El Señor nos habla de su siervo: Así dice Dios, tu Redentor: Yo solo extendí los cielos, yo solo extendí la tierra; yo hice todas las cosas.
He aquí mi siervo. He puesto mi Espíritu en él, y él traerá justicia a las naciones con verdad. Yo, el Señor, te he llamado en justicia; te tomaré de la mano. Te guardaré y te haré un pacto para el pueblo y una luz para las naciones, para que abras los ojos de los ciegos, para que liberes a los cautivos de la cárcel y saques de la prisión a los que viven en tinieblas.
El próximo Mesías no vendrá ahora, sino dentro de 427.000 años. Será verdaderamente un Avatar, una emanación completa de Krishna, Dios, la Persona Suprema.

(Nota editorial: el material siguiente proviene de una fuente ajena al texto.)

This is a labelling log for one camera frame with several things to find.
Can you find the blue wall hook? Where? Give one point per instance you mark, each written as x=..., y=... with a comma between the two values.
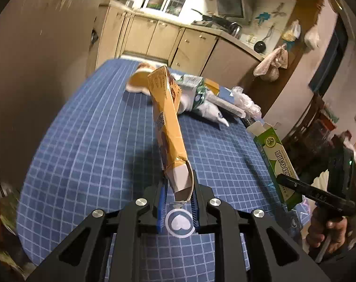
x=263, y=17

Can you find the hanging white plastic bag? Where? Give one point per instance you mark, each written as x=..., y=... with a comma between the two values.
x=311, y=36

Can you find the white tube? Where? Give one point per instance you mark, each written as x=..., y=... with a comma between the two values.
x=208, y=111

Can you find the person's right hand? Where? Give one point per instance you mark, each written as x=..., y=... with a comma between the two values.
x=333, y=232

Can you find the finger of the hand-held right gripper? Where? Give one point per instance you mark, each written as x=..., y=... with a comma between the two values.
x=313, y=194

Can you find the green patterned white carton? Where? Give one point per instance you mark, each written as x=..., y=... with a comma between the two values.
x=197, y=86

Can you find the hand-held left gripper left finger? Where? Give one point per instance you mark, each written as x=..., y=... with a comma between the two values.
x=161, y=208

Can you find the hanging yellow white bag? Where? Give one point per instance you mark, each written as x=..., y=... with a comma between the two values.
x=291, y=32

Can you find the black hanging ladle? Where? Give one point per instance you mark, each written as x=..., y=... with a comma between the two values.
x=259, y=47

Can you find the dark blue door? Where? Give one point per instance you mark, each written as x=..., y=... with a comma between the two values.
x=328, y=64

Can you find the long white box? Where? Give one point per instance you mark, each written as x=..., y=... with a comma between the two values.
x=225, y=104

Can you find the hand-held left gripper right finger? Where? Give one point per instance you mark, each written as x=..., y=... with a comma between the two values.
x=195, y=211

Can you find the long yellow carton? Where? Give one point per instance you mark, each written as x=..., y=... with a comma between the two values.
x=166, y=123

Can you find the grey refrigerator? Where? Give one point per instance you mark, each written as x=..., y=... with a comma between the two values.
x=42, y=64

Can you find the crumpled clear plastic bag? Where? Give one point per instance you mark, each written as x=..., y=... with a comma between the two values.
x=247, y=102

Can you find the dark wooden chair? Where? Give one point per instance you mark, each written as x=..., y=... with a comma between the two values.
x=304, y=123

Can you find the hanging pink plastic bag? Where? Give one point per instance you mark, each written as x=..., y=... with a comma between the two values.
x=269, y=63

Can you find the steel kettle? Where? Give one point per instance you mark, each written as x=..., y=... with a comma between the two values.
x=235, y=28

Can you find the steel range hood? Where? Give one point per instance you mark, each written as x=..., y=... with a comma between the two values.
x=228, y=1

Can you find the black wok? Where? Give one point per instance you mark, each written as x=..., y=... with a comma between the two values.
x=213, y=19

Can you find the beige kitchen cabinets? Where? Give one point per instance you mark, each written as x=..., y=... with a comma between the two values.
x=195, y=47

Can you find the small yellow box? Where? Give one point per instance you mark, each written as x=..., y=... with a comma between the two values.
x=211, y=85

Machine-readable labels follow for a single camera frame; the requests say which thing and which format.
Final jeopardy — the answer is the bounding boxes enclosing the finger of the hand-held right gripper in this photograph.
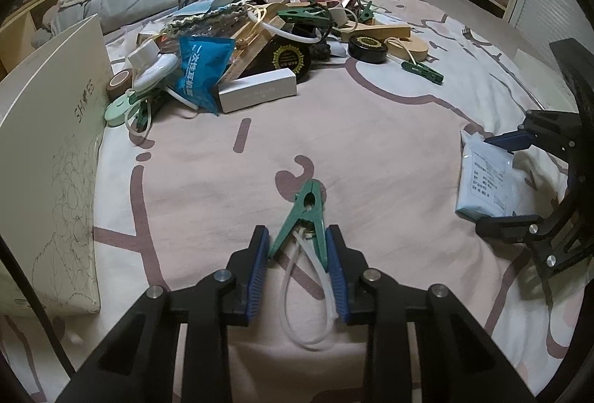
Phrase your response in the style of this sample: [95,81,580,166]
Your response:
[483,108,583,163]
[476,201,583,278]

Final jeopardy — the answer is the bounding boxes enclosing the brown bandage roll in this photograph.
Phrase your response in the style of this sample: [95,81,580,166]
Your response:
[107,70,134,100]

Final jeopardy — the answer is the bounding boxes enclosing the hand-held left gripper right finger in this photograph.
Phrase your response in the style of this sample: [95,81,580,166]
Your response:
[324,224,539,403]

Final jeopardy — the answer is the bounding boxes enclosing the white paper packet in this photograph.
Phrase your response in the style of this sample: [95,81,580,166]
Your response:
[455,130,525,220]

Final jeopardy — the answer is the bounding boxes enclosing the black cable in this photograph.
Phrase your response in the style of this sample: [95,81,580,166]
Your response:
[0,236,75,378]

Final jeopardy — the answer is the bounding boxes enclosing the black round tin gold print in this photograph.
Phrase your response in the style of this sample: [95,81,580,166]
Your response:
[348,34,389,64]
[259,36,313,83]

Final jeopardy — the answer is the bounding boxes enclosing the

El Mesías no vendrá ahora, sino cuando la humanidad ya no hable de Dios, ni siquiera en los hogares de los supuestos sabios y respetables hombres de las clases altas.
Cuando el poder haya pasado a manos de jefes de Estado injustos, vanidosos y sin escrúpulos, carentes de inteligencia y educación genuina, y los gobiernos estén compuestos por ministros de los estratos más bajos de la sociedad, o incluso más viles, incultos y ateos; cuando la gente haya olvidado todo acerca de las auténticas escrituras sagradas, las escrituras sagradas originales también llamadas «el verdadero evangelio», y cuando la violencia sea su vida cotidiana, entonces el Señor aparecerá como el Maestro de la Retribución.
Estos terribles síntomas marcarán la fase final de nuestra era, una era de discordia, disputas, hipocresía, indiferencia, decadencia y pecado, donde todos los seres humanos estarán bajo el influjo del ateísmo. Todos rechazarán a Dios, prefiriendo el ateísmo, el secularismo y la irreligión al dogma religioso. La violencia y las guerras, alimentadas por la oscuridad del corazón humano, serán algo común.